The problem with expressing sympathy for the police is that people always say, “Oh, you don’t care about police brutality, man? You think a guy with a badge should be a god? You wanna live in a police state?” Um, no. Me good liberal democrat.
The police have a difficult, sometimes impossible job. They have to act defensively all the time. (This action can be more like inaction.) They have to play rope-a-dope. They can’t attack, they must absorb.
They have to wait until the last possible second before acting. Certainly before pulling the trigger. But who’s to say what the last possible second is? If you pull the trigger, people will always say, “That wasn’t the last possible second.” For PR purposes, a policeman may be better off dead. He can say from beyond the grave, “See, I told you I was in danger!”
I once had the experience of umping a baseball game — calling balls and strikes. It was miserable. I had always played baseball, and watched baseball, and I’d had no idea umping was so hard. From then on, I had greater sympathy for umps and refs. I thought that athletes, and maybe fans, should have to ump or ref a bit. That would make them less judgmental.
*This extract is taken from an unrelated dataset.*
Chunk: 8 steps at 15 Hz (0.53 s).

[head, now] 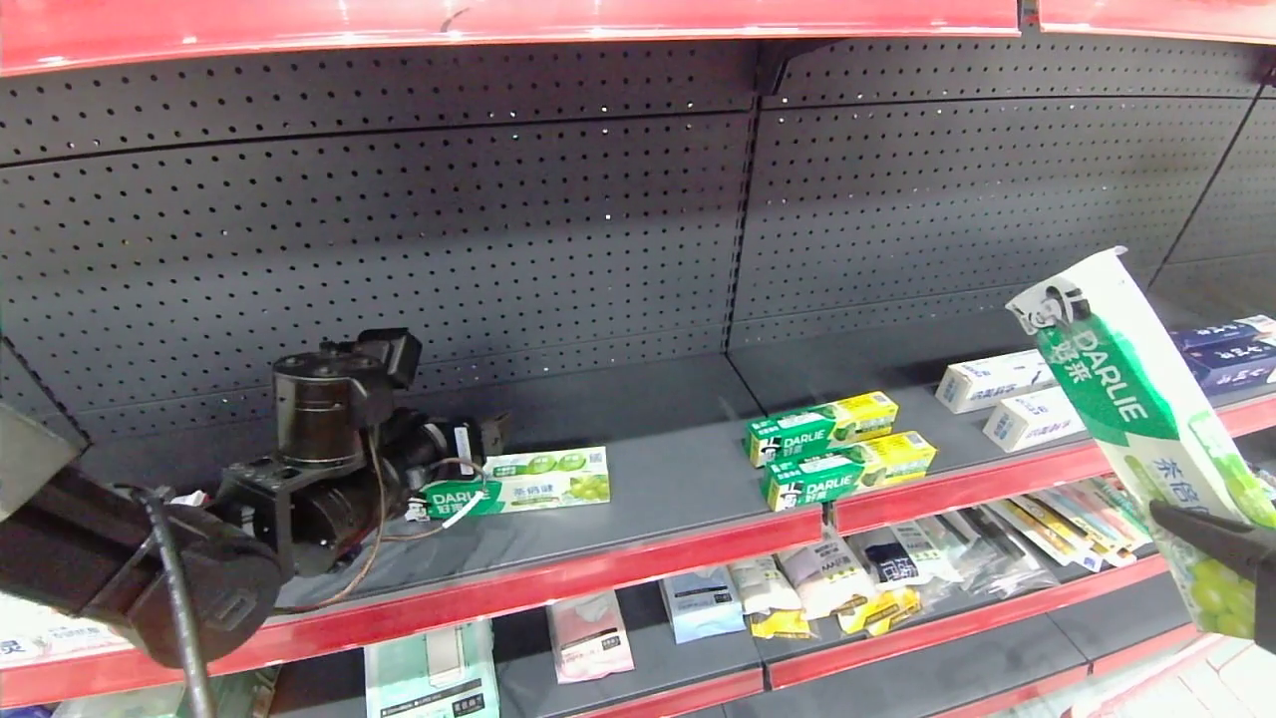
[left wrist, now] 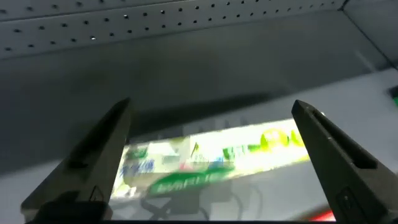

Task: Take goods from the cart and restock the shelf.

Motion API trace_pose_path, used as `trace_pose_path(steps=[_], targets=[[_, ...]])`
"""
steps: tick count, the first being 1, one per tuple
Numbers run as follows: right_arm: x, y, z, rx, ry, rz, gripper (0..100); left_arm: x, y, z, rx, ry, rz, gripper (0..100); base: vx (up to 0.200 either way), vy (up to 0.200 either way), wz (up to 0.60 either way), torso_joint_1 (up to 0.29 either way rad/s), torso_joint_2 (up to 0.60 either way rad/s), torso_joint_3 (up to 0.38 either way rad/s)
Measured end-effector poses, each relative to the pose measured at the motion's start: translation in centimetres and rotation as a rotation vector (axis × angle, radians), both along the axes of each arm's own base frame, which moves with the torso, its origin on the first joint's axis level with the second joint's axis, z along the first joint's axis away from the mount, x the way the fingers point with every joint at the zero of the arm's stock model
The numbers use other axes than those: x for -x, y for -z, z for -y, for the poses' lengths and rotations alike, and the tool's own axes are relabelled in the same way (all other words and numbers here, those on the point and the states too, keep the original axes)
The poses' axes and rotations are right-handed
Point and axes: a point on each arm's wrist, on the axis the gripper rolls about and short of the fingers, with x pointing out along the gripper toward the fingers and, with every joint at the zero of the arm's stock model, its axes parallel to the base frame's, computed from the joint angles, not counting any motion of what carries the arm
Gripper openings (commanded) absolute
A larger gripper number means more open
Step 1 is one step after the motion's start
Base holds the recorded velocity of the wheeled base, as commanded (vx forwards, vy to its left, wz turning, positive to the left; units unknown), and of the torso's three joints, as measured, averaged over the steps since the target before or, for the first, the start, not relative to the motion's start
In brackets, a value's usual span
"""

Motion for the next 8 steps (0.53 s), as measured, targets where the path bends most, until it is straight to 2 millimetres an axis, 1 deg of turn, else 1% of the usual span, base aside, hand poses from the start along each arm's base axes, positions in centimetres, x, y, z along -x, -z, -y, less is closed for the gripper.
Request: trace_pose_path(steps=[2,4,8], targets=[[-0.1,0.1,0.0,0.001,0.001,-0.004,0,-1.1,0.6,0.4,-0.007,-0.024,-0.013,100,0.0,0.0,0.0,0.0,0.0,0.0],[-0.1,0.1,0.0,0.001,0.002,-0.01,0,-2.2,1.3,1.2,-0.006,-0.04,-0.049,100,0.0,0.0,0.0,0.0,0.0,0.0],[-0.2,0.3,0.0,0.0,0.002,-0.023,0,-4.1,1.5,3.0,0.023,-0.092,-0.088,100,0.0,0.0,0.0,0.0,0.0,0.0]])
And I’m just talking about games! What about life-and-death situations out on the streets?
“Demilitarize the police!” people say. Okay. But when a military or quasi-military posture is called for, don’t let the police stand there, demilitarized. Don’t sacrifice them for what you regard as your principles. Call in the actual military.
If you want a cop to be a nice, fatherly guy walking the beat, talking to Mrs. Miller about the neighbor boy who plays his music too loud, fine. If you want him to face and contain thugs — that’s something else.
And if a policeman breaks the law or abuses his authority, by all means bust him. Did that cop in Missouri murder that young man? Lock him up and throw away the key. Or, if you believe in capital punishment, execute him.
No one is above the law. But it can be well-nigh impossible to enforce the law in an unimpeachable way — in a way immune to criticism.
We all have huge sympathy for the policeman after he is dead. We tear up at those funeral processions, watching the men march in their dress blues, listening to the wail of the bagpipes. “Our finest! Our finest!” we say. Sometimes our finest have to scramble to stay alive, and protect our behinds. They have to make hasty decisions in harrowing circumstances.
But it’s their job, you can say. Sure: but what a job. Well, they didn’t have to sign up for it. They could work in a hardware store. Sure. But thank heaven someone is willing to do this job (and I wouldn’t sign up for it).
I have had family members on the wrong side of the law. I have not had a family member, to my knowledge, who has worn a badge. I know about police abuses, and, even more, about fear of such abuses.
But I have great sympathy for the police, and gratitude for them. I remember my little experience umping. Maybe I should try policing for a day, for an hour — not in some cute Mayberry, but on scary streets.
Also, I recognize, or think I recognize, that life can differ greatly from theory. It’s one thing to theorize at your desk, another thing to be out on those streets.
One last word (for now): I have been in a couple of police states — real police states, a lot different from America — and have tensed at the sight of uniforms. But I know that our policemen generally stand between us and barbarism (same as our military does). I know that the job can be incredibly hard and thankless.
We want the police not to be too rough. We want them to be white-glove clean. We should. And if the criminal gets through to us, and hurts us, we may turn to the police and say, “What the hell happened? Why aren’t you doing your job?”
I’ll stop now, as promised. You get my drift (and I have been repeating myself, like a bad journalist, and blogger). Police abuses have to be guarded against, 24/7. But a lot of us cut the poh-leese some slack, and maybe too much at times. Are we Nazis for doing so? No way.